More complete code might be like this, if your data frame is called DF.

library(dplyr)
library(stringr)
DF %>% mutate(Year = str_extract(Date, "\\d{4}"))

If you need the year to be numeric, you can wrap that str_extract() in an as.numeric() function.

3 Likes

I was going to suggest lubridate::dmy_hms but it seems it can't handle your data very well. @FJCC's answer is better.

Thank you for the suggestions. I will look into using Stringer for this. The years are always a 4 digit year but aren't always at the of the text string. Thank you both for the assistance!

you can use `str_extract(Date, "20\d\d")1 which will return the first thing that looks like 20xx in the string.
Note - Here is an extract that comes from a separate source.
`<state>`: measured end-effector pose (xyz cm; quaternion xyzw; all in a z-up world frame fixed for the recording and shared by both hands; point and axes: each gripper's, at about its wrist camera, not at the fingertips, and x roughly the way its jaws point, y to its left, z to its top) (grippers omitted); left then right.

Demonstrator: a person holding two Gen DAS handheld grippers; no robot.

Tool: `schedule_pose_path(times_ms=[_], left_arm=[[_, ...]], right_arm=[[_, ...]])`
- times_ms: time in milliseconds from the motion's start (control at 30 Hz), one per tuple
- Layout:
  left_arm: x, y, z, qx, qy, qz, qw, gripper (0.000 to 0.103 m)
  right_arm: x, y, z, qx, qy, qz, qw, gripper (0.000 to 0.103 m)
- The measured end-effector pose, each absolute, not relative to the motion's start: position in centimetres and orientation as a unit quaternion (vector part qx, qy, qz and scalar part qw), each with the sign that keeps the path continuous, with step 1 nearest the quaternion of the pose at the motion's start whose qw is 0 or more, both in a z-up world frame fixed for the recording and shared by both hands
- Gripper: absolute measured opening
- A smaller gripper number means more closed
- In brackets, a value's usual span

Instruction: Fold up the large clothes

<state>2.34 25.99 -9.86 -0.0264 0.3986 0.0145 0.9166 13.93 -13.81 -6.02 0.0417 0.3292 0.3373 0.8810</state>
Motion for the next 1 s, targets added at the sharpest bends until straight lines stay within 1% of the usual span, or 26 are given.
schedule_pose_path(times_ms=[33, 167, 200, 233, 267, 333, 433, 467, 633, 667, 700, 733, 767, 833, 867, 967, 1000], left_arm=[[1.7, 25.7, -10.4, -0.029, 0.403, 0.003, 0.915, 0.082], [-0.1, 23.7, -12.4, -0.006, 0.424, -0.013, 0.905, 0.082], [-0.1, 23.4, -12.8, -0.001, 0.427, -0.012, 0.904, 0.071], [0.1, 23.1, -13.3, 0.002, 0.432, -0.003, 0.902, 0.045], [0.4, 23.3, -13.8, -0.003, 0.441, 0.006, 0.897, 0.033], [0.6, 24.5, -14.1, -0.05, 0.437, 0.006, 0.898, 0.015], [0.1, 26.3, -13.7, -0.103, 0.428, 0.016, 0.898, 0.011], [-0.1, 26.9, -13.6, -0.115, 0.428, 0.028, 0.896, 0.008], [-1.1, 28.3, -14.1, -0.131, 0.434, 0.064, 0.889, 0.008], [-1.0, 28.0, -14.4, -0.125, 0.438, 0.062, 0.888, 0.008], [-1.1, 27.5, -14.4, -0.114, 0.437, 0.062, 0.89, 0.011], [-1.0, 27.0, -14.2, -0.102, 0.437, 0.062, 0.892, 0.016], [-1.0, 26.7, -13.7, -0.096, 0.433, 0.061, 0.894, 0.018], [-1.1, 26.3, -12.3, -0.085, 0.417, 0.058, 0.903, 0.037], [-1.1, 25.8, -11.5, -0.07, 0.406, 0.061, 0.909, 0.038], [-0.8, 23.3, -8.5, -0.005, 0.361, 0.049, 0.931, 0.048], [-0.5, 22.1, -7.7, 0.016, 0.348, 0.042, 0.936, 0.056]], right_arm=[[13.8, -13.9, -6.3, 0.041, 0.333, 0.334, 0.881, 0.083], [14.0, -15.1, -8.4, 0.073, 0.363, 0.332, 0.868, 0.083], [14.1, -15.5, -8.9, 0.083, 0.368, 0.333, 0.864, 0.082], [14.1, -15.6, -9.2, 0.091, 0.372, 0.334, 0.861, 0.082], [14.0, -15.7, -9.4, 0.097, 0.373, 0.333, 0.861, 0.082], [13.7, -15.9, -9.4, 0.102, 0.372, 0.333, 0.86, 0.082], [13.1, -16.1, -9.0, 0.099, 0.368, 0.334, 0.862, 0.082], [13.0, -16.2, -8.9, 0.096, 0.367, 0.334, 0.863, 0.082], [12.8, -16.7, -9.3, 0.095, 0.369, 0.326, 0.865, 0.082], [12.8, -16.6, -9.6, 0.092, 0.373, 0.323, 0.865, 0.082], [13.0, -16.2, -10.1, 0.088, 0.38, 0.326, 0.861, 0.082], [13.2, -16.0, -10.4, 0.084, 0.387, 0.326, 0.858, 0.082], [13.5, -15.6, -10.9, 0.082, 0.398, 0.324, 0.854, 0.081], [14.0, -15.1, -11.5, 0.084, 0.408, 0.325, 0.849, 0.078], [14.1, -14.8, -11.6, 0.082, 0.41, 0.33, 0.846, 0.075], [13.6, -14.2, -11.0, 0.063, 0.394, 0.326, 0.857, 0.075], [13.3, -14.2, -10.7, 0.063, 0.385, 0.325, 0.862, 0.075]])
You can get more sophisticated with the regex (regular expression) if this doesn't quite work.

1 Like

Thanks, the " mutate(year = str_extract(date, "\d{4}")) " code worked and extracted the years.

2 Likes

My experience with dates in Excel spreadsheets in the wild has been that they are often formatted inconsistently, as your screenshots show. Converting to strings and using regex tools can be a pain in the neck, but has been the most reliable way for me to scrub date fields from Excel.

BTW: For the benefit of those to follow, please mark @FJCC's answer as the solution. Thanks.

3 Likes

This topic was automatically closed 7 days after the last reply. New replies are no longer allowed.